Crossing the Andes from Chile to Argentina was originally a commercial endeavor, bringing Chilean goods closer to international markets.  The route we followed has been in use since the late Nineteenth Century but foundered after the opening of the Panama Canal just over a hundred years ago.  The route survives though, as an enterprising individual recognized its potential and kept the route alive transporting tourists instead of Chilean goods.

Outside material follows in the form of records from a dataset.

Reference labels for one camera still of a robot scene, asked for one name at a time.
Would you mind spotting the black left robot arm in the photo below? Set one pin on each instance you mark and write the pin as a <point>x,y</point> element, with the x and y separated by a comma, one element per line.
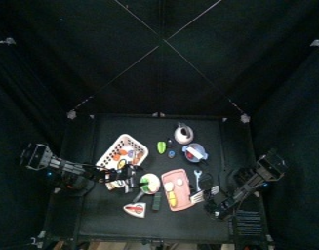
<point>58,164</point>

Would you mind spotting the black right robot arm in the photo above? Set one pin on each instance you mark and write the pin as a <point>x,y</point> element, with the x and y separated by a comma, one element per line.
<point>259,175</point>

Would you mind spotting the dark green toy cleaver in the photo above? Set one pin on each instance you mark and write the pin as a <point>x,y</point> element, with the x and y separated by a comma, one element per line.
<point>157,201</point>

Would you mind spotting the yellow toy banana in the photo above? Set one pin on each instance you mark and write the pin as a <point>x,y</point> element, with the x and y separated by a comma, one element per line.
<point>121,164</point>

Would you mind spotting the pink toy cutting board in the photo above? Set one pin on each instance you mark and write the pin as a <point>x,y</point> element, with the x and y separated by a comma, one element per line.
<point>178,189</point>

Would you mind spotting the light blue toy wrench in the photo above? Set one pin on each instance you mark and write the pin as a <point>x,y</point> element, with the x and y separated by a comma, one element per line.
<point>198,179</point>

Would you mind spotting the yellow toy corn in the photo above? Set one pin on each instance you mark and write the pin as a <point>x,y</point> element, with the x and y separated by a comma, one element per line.
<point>171,198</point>

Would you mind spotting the green white toy pan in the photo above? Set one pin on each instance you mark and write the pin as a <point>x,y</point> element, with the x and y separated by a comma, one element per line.
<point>149,184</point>

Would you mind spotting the white toy egg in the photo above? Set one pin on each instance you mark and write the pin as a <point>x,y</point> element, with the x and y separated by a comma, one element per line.
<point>179,182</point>
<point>169,186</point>

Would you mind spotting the red orange toy food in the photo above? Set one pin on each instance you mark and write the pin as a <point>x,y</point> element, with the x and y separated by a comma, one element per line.
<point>138,158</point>

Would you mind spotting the orange toy carrot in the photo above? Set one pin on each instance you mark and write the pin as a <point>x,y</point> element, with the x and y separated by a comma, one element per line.
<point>119,154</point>

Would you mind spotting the white plastic lattice basket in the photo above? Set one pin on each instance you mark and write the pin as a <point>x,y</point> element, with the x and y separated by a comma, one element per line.
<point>122,152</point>

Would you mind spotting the purple white toy food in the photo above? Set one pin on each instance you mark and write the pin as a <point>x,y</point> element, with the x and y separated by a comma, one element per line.
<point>131,153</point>

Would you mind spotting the toy pizza slice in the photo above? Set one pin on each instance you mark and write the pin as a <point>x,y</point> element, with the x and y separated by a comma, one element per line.
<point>135,209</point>

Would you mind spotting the green toy leaf vegetable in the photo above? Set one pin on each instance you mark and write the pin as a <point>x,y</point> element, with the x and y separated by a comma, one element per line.
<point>162,147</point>

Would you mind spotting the white red toy food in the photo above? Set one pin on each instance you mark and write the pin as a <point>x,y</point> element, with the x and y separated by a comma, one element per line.
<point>194,153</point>

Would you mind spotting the small blue toy piece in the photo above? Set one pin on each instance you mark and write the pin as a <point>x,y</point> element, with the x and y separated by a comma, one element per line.
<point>171,154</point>

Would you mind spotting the small dark toy piece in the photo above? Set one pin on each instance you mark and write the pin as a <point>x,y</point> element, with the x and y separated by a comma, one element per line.
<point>170,142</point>

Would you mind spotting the silver frame corner bracket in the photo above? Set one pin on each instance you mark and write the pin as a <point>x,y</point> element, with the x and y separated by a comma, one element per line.
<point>317,43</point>
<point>8,41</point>
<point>245,118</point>
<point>71,114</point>

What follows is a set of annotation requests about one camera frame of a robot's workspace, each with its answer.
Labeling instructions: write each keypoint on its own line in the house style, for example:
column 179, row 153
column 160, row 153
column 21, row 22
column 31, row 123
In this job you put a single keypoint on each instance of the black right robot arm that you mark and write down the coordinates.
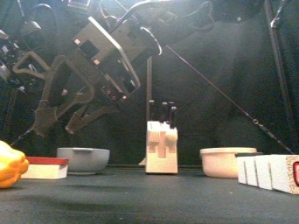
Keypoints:
column 180, row 23

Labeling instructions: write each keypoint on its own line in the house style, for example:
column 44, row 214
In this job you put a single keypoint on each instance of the red striped salmon sushi toy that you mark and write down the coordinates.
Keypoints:
column 44, row 170

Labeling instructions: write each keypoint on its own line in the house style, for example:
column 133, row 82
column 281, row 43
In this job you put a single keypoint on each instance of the white sushi roll slice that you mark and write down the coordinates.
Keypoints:
column 241, row 170
column 251, row 172
column 263, row 173

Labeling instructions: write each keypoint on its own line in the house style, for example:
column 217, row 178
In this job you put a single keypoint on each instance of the grey-blue toy pot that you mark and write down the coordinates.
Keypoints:
column 83, row 160

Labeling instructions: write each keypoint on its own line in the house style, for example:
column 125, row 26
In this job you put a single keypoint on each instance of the yellow toy bell pepper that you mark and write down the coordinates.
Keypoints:
column 11, row 166

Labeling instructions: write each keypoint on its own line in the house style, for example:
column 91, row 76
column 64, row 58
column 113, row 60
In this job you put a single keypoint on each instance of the white wooden knife block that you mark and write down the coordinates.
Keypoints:
column 161, row 157

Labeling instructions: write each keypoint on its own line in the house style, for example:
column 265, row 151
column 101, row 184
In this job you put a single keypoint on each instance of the black backdrop cloth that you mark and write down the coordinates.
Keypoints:
column 217, row 58

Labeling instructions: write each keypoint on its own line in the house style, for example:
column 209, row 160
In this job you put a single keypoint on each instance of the cream toy bowl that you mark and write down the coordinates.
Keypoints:
column 221, row 163

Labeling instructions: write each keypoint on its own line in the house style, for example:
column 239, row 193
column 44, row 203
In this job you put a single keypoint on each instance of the white tea boxes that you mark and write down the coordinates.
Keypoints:
column 281, row 175

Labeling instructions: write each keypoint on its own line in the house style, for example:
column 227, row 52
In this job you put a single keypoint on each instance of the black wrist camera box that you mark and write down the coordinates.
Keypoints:
column 33, row 35

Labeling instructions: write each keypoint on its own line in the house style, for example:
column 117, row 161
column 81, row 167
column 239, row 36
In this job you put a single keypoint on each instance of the thick dark frame post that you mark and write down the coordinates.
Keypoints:
column 277, row 73

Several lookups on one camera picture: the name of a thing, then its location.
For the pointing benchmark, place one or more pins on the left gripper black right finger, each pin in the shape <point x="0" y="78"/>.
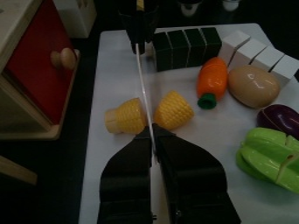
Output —
<point x="193" y="180"/>

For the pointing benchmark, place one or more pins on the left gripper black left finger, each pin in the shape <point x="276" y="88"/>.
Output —
<point x="124" y="180"/>

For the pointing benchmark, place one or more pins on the white toy cleaver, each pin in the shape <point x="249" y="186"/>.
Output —
<point x="144" y="96"/>

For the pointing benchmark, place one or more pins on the green toy bell pepper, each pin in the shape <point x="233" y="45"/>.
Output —
<point x="268" y="157"/>

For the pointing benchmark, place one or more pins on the purple toy eggplant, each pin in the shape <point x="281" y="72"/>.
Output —
<point x="280" y="119"/>

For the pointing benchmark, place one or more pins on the orange toy carrot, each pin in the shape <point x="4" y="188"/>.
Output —
<point x="212" y="78"/>

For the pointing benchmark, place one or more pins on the beige toy potato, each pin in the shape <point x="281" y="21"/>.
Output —
<point x="252" y="86"/>

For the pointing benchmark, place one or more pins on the white cutting board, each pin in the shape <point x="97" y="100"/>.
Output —
<point x="116" y="75"/>

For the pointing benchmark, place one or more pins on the dark green sliced toy block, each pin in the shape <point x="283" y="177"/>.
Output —
<point x="187" y="48"/>

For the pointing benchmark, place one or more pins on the white sliced toy block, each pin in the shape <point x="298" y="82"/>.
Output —
<point x="256" y="55"/>

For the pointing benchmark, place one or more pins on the wooden box with red drawer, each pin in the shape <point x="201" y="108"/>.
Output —
<point x="35" y="64"/>

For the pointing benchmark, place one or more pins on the black oblong object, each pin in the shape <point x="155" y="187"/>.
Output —
<point x="133" y="26"/>

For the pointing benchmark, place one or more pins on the yellow toy piece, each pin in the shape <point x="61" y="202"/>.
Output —
<point x="139" y="4"/>

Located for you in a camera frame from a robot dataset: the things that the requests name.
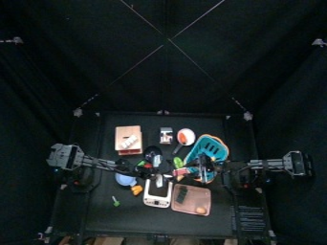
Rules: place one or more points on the toy salmon sushi block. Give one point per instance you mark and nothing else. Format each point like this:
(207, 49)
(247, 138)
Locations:
(181, 172)

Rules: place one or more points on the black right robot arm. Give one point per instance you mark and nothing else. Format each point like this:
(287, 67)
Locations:
(273, 164)

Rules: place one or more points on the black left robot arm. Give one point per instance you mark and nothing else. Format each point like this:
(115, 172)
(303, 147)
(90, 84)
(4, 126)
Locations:
(69, 156)

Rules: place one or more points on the light blue toy plate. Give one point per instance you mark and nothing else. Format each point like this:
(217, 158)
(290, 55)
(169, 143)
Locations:
(125, 180)

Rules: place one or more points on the pink rectangular tray plate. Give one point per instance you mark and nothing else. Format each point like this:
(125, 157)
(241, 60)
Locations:
(197, 197)

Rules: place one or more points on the yellow toy egg sushi block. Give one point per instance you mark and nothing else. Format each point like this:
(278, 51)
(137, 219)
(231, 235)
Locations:
(179, 178)

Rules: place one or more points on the green toy leaf vegetable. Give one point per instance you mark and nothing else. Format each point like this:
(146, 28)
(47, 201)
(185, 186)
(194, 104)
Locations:
(178, 162)

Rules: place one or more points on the small silver white object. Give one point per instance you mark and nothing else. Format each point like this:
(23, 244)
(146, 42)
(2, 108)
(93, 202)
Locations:
(159, 180)

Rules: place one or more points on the pale blue toy cup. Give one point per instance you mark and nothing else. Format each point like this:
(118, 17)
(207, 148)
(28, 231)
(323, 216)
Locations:
(157, 160)

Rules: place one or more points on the orange toy food piece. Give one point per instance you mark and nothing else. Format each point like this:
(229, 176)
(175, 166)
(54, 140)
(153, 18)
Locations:
(137, 190)

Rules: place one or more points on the dark green nori sushi block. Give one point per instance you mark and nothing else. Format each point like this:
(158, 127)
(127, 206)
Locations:
(182, 194)

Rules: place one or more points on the black round toy pot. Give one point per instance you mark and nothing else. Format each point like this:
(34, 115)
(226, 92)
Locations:
(153, 150)

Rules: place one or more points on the teal basket with orange rim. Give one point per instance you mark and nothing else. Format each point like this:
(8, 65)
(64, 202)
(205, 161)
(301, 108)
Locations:
(213, 147)

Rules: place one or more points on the white toy induction cooker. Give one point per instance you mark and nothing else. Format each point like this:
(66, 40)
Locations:
(158, 196)

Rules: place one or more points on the white toy frying pan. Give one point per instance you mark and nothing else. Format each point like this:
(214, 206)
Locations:
(186, 136)

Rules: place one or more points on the wooden box with white pieces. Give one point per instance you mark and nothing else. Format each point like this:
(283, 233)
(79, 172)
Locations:
(127, 140)

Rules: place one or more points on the small orange toy food ball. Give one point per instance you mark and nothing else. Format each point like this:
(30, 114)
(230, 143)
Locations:
(201, 210)

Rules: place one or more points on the small silver toy appliance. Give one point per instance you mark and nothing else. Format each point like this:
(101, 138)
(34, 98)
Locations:
(166, 135)

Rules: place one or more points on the small green toy piece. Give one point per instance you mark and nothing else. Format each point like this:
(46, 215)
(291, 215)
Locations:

We started our journey in Bariloche, Argentina.  It was only a short walk from the apartment we had rented to the Hotel Edelweiss, where we caught our first bus.  We stowed our packs in the belly of a Greyhound-like bus and began the first leg of our journey along Lake Nahuel Huapi to Puerto Pañuelo, where we boarded our first ferry.  For the next hour, we sailed west through a narrow, glacier-carved arm of the same lake to Puerto Blest.  Here we found a newly renovated hotel accessible only by this ferry, one of two possible places to break up what otherwise is a 12-hour journey.  The hotel was built on a small peninsula separating the crystal-clear waters of the lake from the colored water of the lower Frias river where it discharges its turquoise sediment into Nahuel Huapi.  Here, we boarded smaller buses that transported us along 3 kilometers of dirt road to Frias Lake which was colored just like the river.

Crossing Lago Frias

Frias is a much smaller lake, and the second ferry lasted only 30 minutes, bringing us to the last outpost on the Argentine side.  We had to wait for the border police (who arrived on the same boat we did!) to get organized before they could stamp our passports and process us out of their country.

The next leg of the journey was the most interesting.  The road leading out of Puerto Frias across the frontier was a steep, single lane that switched back-and-forth up from the lake to cross the border between Argentina and Chile.  The border in the southern parts of these countries was created by connecting the highest peaks in the Andes.  Where we crossed, this was a volcano nearly 11,000 feet high named Tronador.  After we crossed the border—marked with a sign and a simple log portal across the road—we had a spectacular view of the peak and the glaciers advancing down from the summit.  At this point in the journey, we were in old 4-wheel-drive buses that occasionally had to be outfitted with chains to make the journey.

4×4 bus to take us across the border.

We bumped along this road, descending from the border down into Chile.  The road transitioned from the steep mountain road to a pastoral river valley with a few ranches before we arrived at a small “town” called Peulla.  A large hotel—Natura—was where we would spend the night, but only after clearing Chilean immigration and customs, not a very efficient process as the 50 of us making the crossing tried to locate our luggage and open every one of our bags for the few customs agents assembled in what amounted to a small plywood shed.  After clearing this hurdle, it took some time to sort out the next bit of confusion as company organizing the crossing had only booked one room with three single beds for our family of four.

While we settled in for the evening, the majority of those who started with us boarded the final ferry to cross Lake Todos Los Santos.  Peulla is located at the eastern end of the lake where the glacial Peulla river and the volcanic Black river join the lake.  In addition, a smaller stream plunged into the lake from the cliffs near the dock on the lake.  This stop afforded us a leisure morning and a midday 4×4 tour of the valley, crossing through the Peulla river and boating along the Black River.  The highlight for the kids was visiting a nearby ranch that had pigs, goats, llamas, and alpacas.

Ferry on Lago Todos Los Santos.

Later that afternoon, we joined the group making the crossing from Argentina that morning, boarded the final ferry and motored for two hours the length of Todos Los Santos.  Midway through the journey we rounded a bend and saw our destination, although we did not yet know it.  What we saw was the perfect snow-capped cone of the volcano, Orsorno.  For the next hour, we watched it grow larger until we finally reached Petrohué on the eastern base of the volcano.  Here a bus took us the last hour to Puerto Varas, driving between Osorno to the north and another volcano, Calbuco, to the south, along the shore of Lake Llanquihue.  Calbuco last erupted in 2015.  The mushroom cloud of the initial explosion was visible over 100 miles away, and for over a month ash from the eruption covered the surrounding towns.  All told, over 4 meters of ash had to be cleared to reopen the road.

Volcan Orsono

 

Our route from Bariloche, Argentina, to Puerto Varas, Chile.